Diante da comoção da sociedade e da pressão da imprensa, o governo da Suíça prendeu Michel, mesmo sem um pedido oficial do Brasil. Mas o rapaz não ficou muito tempo atrás das grades. O governo brasileiro não enviou os documentos pedidos pelos europeus, nem fez acusação formal. Assim, o juiz de instrução de Zurique libertou o empresário em dezembro de 1977.

Em 1980, enquanto Michel trabalhava na Suíça, Georges Kour era julgado no Brasil. Embora fotos do pescoço de Cláudia, com marcas de polegares, tenham sido anexadas ao processo, o cabeleireiro foi absolvido, no dia 1 de dezembro, por seis votos a um, da acusação de homicídio e violência sexual.
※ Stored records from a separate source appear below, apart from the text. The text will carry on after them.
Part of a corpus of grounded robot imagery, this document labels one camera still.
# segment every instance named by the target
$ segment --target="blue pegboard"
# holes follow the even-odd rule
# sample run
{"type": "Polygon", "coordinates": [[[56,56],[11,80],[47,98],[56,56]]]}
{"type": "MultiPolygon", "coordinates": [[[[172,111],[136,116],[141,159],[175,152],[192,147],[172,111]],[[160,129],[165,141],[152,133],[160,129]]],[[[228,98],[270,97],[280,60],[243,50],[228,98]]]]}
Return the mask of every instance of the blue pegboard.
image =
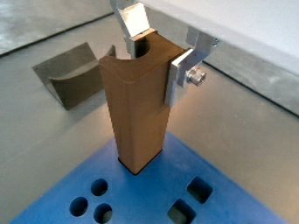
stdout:
{"type": "Polygon", "coordinates": [[[171,133],[136,176],[111,140],[12,223],[105,223],[111,214],[111,224],[286,223],[171,133]]]}

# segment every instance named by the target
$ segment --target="square hole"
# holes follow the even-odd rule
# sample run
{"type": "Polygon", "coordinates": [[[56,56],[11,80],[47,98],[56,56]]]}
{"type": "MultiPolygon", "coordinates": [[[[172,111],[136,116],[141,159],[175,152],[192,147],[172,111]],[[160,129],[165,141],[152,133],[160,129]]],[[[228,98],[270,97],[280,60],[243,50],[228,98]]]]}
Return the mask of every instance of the square hole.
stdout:
{"type": "Polygon", "coordinates": [[[211,196],[212,188],[201,178],[196,177],[189,183],[187,191],[191,196],[203,204],[211,196]]]}
{"type": "Polygon", "coordinates": [[[187,203],[181,199],[177,199],[168,211],[168,216],[175,224],[189,224],[196,213],[187,203]]]}

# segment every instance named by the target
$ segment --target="gray table surface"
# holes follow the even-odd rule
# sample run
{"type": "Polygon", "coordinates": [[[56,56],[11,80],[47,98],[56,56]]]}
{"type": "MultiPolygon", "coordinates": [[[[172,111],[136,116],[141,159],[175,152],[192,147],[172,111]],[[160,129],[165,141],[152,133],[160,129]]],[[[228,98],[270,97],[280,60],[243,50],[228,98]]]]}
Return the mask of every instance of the gray table surface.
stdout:
{"type": "MultiPolygon", "coordinates": [[[[101,91],[65,111],[32,66],[88,41],[115,44],[113,16],[0,59],[0,223],[7,223],[113,137],[101,91]]],[[[299,120],[207,66],[208,79],[172,108],[168,130],[290,222],[299,220],[299,120]]]]}
{"type": "Polygon", "coordinates": [[[111,12],[108,0],[0,0],[0,55],[111,12]]]}

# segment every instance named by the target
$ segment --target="brown rectangular block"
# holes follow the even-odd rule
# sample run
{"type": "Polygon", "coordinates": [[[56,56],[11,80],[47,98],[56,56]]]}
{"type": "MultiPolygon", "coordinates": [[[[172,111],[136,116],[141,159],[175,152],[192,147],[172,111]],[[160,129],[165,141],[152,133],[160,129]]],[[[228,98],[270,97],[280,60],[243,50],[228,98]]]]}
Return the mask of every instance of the brown rectangular block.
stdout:
{"type": "Polygon", "coordinates": [[[169,61],[183,49],[159,34],[144,38],[137,59],[99,61],[119,159],[137,174],[163,148],[171,108],[164,104],[169,61]]]}

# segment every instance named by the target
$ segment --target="brown 3d printed part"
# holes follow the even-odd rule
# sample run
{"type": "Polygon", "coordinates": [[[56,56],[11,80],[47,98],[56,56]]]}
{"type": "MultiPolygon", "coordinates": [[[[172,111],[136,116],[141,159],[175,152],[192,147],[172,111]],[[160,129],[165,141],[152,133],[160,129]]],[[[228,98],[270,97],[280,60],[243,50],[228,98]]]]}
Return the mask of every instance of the brown 3d printed part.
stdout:
{"type": "Polygon", "coordinates": [[[119,160],[137,174],[160,152],[171,108],[164,104],[169,61],[183,49],[148,34],[137,59],[99,60],[119,160]]]}
{"type": "MultiPolygon", "coordinates": [[[[107,55],[116,55],[113,46],[107,55]]],[[[103,89],[99,61],[88,43],[45,60],[32,69],[67,110],[103,89]]]]}

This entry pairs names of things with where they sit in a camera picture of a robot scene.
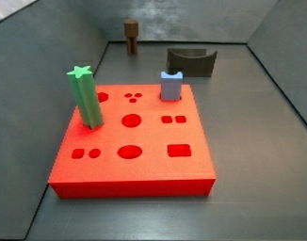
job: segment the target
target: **red block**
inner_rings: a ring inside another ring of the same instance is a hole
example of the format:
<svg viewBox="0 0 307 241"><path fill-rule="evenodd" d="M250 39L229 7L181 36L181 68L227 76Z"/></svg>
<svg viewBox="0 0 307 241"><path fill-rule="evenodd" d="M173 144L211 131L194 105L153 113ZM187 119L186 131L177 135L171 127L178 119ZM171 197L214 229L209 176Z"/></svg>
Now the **red block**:
<svg viewBox="0 0 307 241"><path fill-rule="evenodd" d="M207 195L217 174L190 86L178 102L161 100L161 85L98 92L105 125L90 130L75 110L50 177L58 196Z"/></svg>

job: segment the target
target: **light blue block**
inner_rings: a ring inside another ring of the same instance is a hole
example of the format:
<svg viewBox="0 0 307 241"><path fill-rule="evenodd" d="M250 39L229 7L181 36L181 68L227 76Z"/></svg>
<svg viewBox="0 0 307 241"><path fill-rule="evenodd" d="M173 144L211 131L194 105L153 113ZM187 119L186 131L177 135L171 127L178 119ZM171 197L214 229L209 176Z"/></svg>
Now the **light blue block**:
<svg viewBox="0 0 307 241"><path fill-rule="evenodd" d="M183 73L171 75L162 72L162 100L179 101L182 93Z"/></svg>

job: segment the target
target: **green star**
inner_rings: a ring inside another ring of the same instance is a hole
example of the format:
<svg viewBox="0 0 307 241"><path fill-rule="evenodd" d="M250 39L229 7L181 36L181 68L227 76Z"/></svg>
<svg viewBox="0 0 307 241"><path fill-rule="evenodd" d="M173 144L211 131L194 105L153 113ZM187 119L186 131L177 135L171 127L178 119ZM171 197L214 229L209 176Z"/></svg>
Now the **green star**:
<svg viewBox="0 0 307 241"><path fill-rule="evenodd" d="M91 66L86 66L86 67L79 67L75 66L75 70L73 72L69 72L69 75L75 75L77 79L79 79L82 77L82 75L85 74L93 74L91 70L90 70Z"/></svg>

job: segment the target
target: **green pillar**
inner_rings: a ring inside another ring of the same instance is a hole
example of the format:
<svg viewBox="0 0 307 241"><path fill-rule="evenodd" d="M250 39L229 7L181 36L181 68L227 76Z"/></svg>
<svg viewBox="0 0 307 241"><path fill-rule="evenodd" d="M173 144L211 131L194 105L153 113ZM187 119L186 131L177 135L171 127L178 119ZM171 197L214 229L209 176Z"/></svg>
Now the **green pillar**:
<svg viewBox="0 0 307 241"><path fill-rule="evenodd" d="M103 118L99 109L97 82L90 69L91 66L82 68L75 66L75 70L67 74L83 123L94 130L99 125L103 125Z"/></svg>

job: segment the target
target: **brown peg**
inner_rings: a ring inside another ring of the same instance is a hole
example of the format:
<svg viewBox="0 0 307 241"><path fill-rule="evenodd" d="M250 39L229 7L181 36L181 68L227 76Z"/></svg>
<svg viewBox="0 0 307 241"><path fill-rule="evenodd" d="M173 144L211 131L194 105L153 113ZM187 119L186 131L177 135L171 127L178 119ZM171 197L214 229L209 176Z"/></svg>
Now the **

O suspeito recebeu a punição de dois anos de prisão por ocultação de cadáver, mas, como já estava detido havia três anos, foi solto imediatamente após a sentença.

A Justiça suíça recebeu cópias do processo, mas entendeu que não havia provas para acusar Michel do homicídio e o condenou, em 1981, a dois meses de prisão por uso de entorpecentes. Em 17 de setembro de 1989, ele foi assassinado com quatro tiros no rosto, após discutir com um casal que fora a seu apartamento, em Zurique, para cheirar cocaína. A família não foi ao enterro, acompanhado apenas por um advogado, um policial e o analista de Michel. Egon, o pai, morreu em 2005.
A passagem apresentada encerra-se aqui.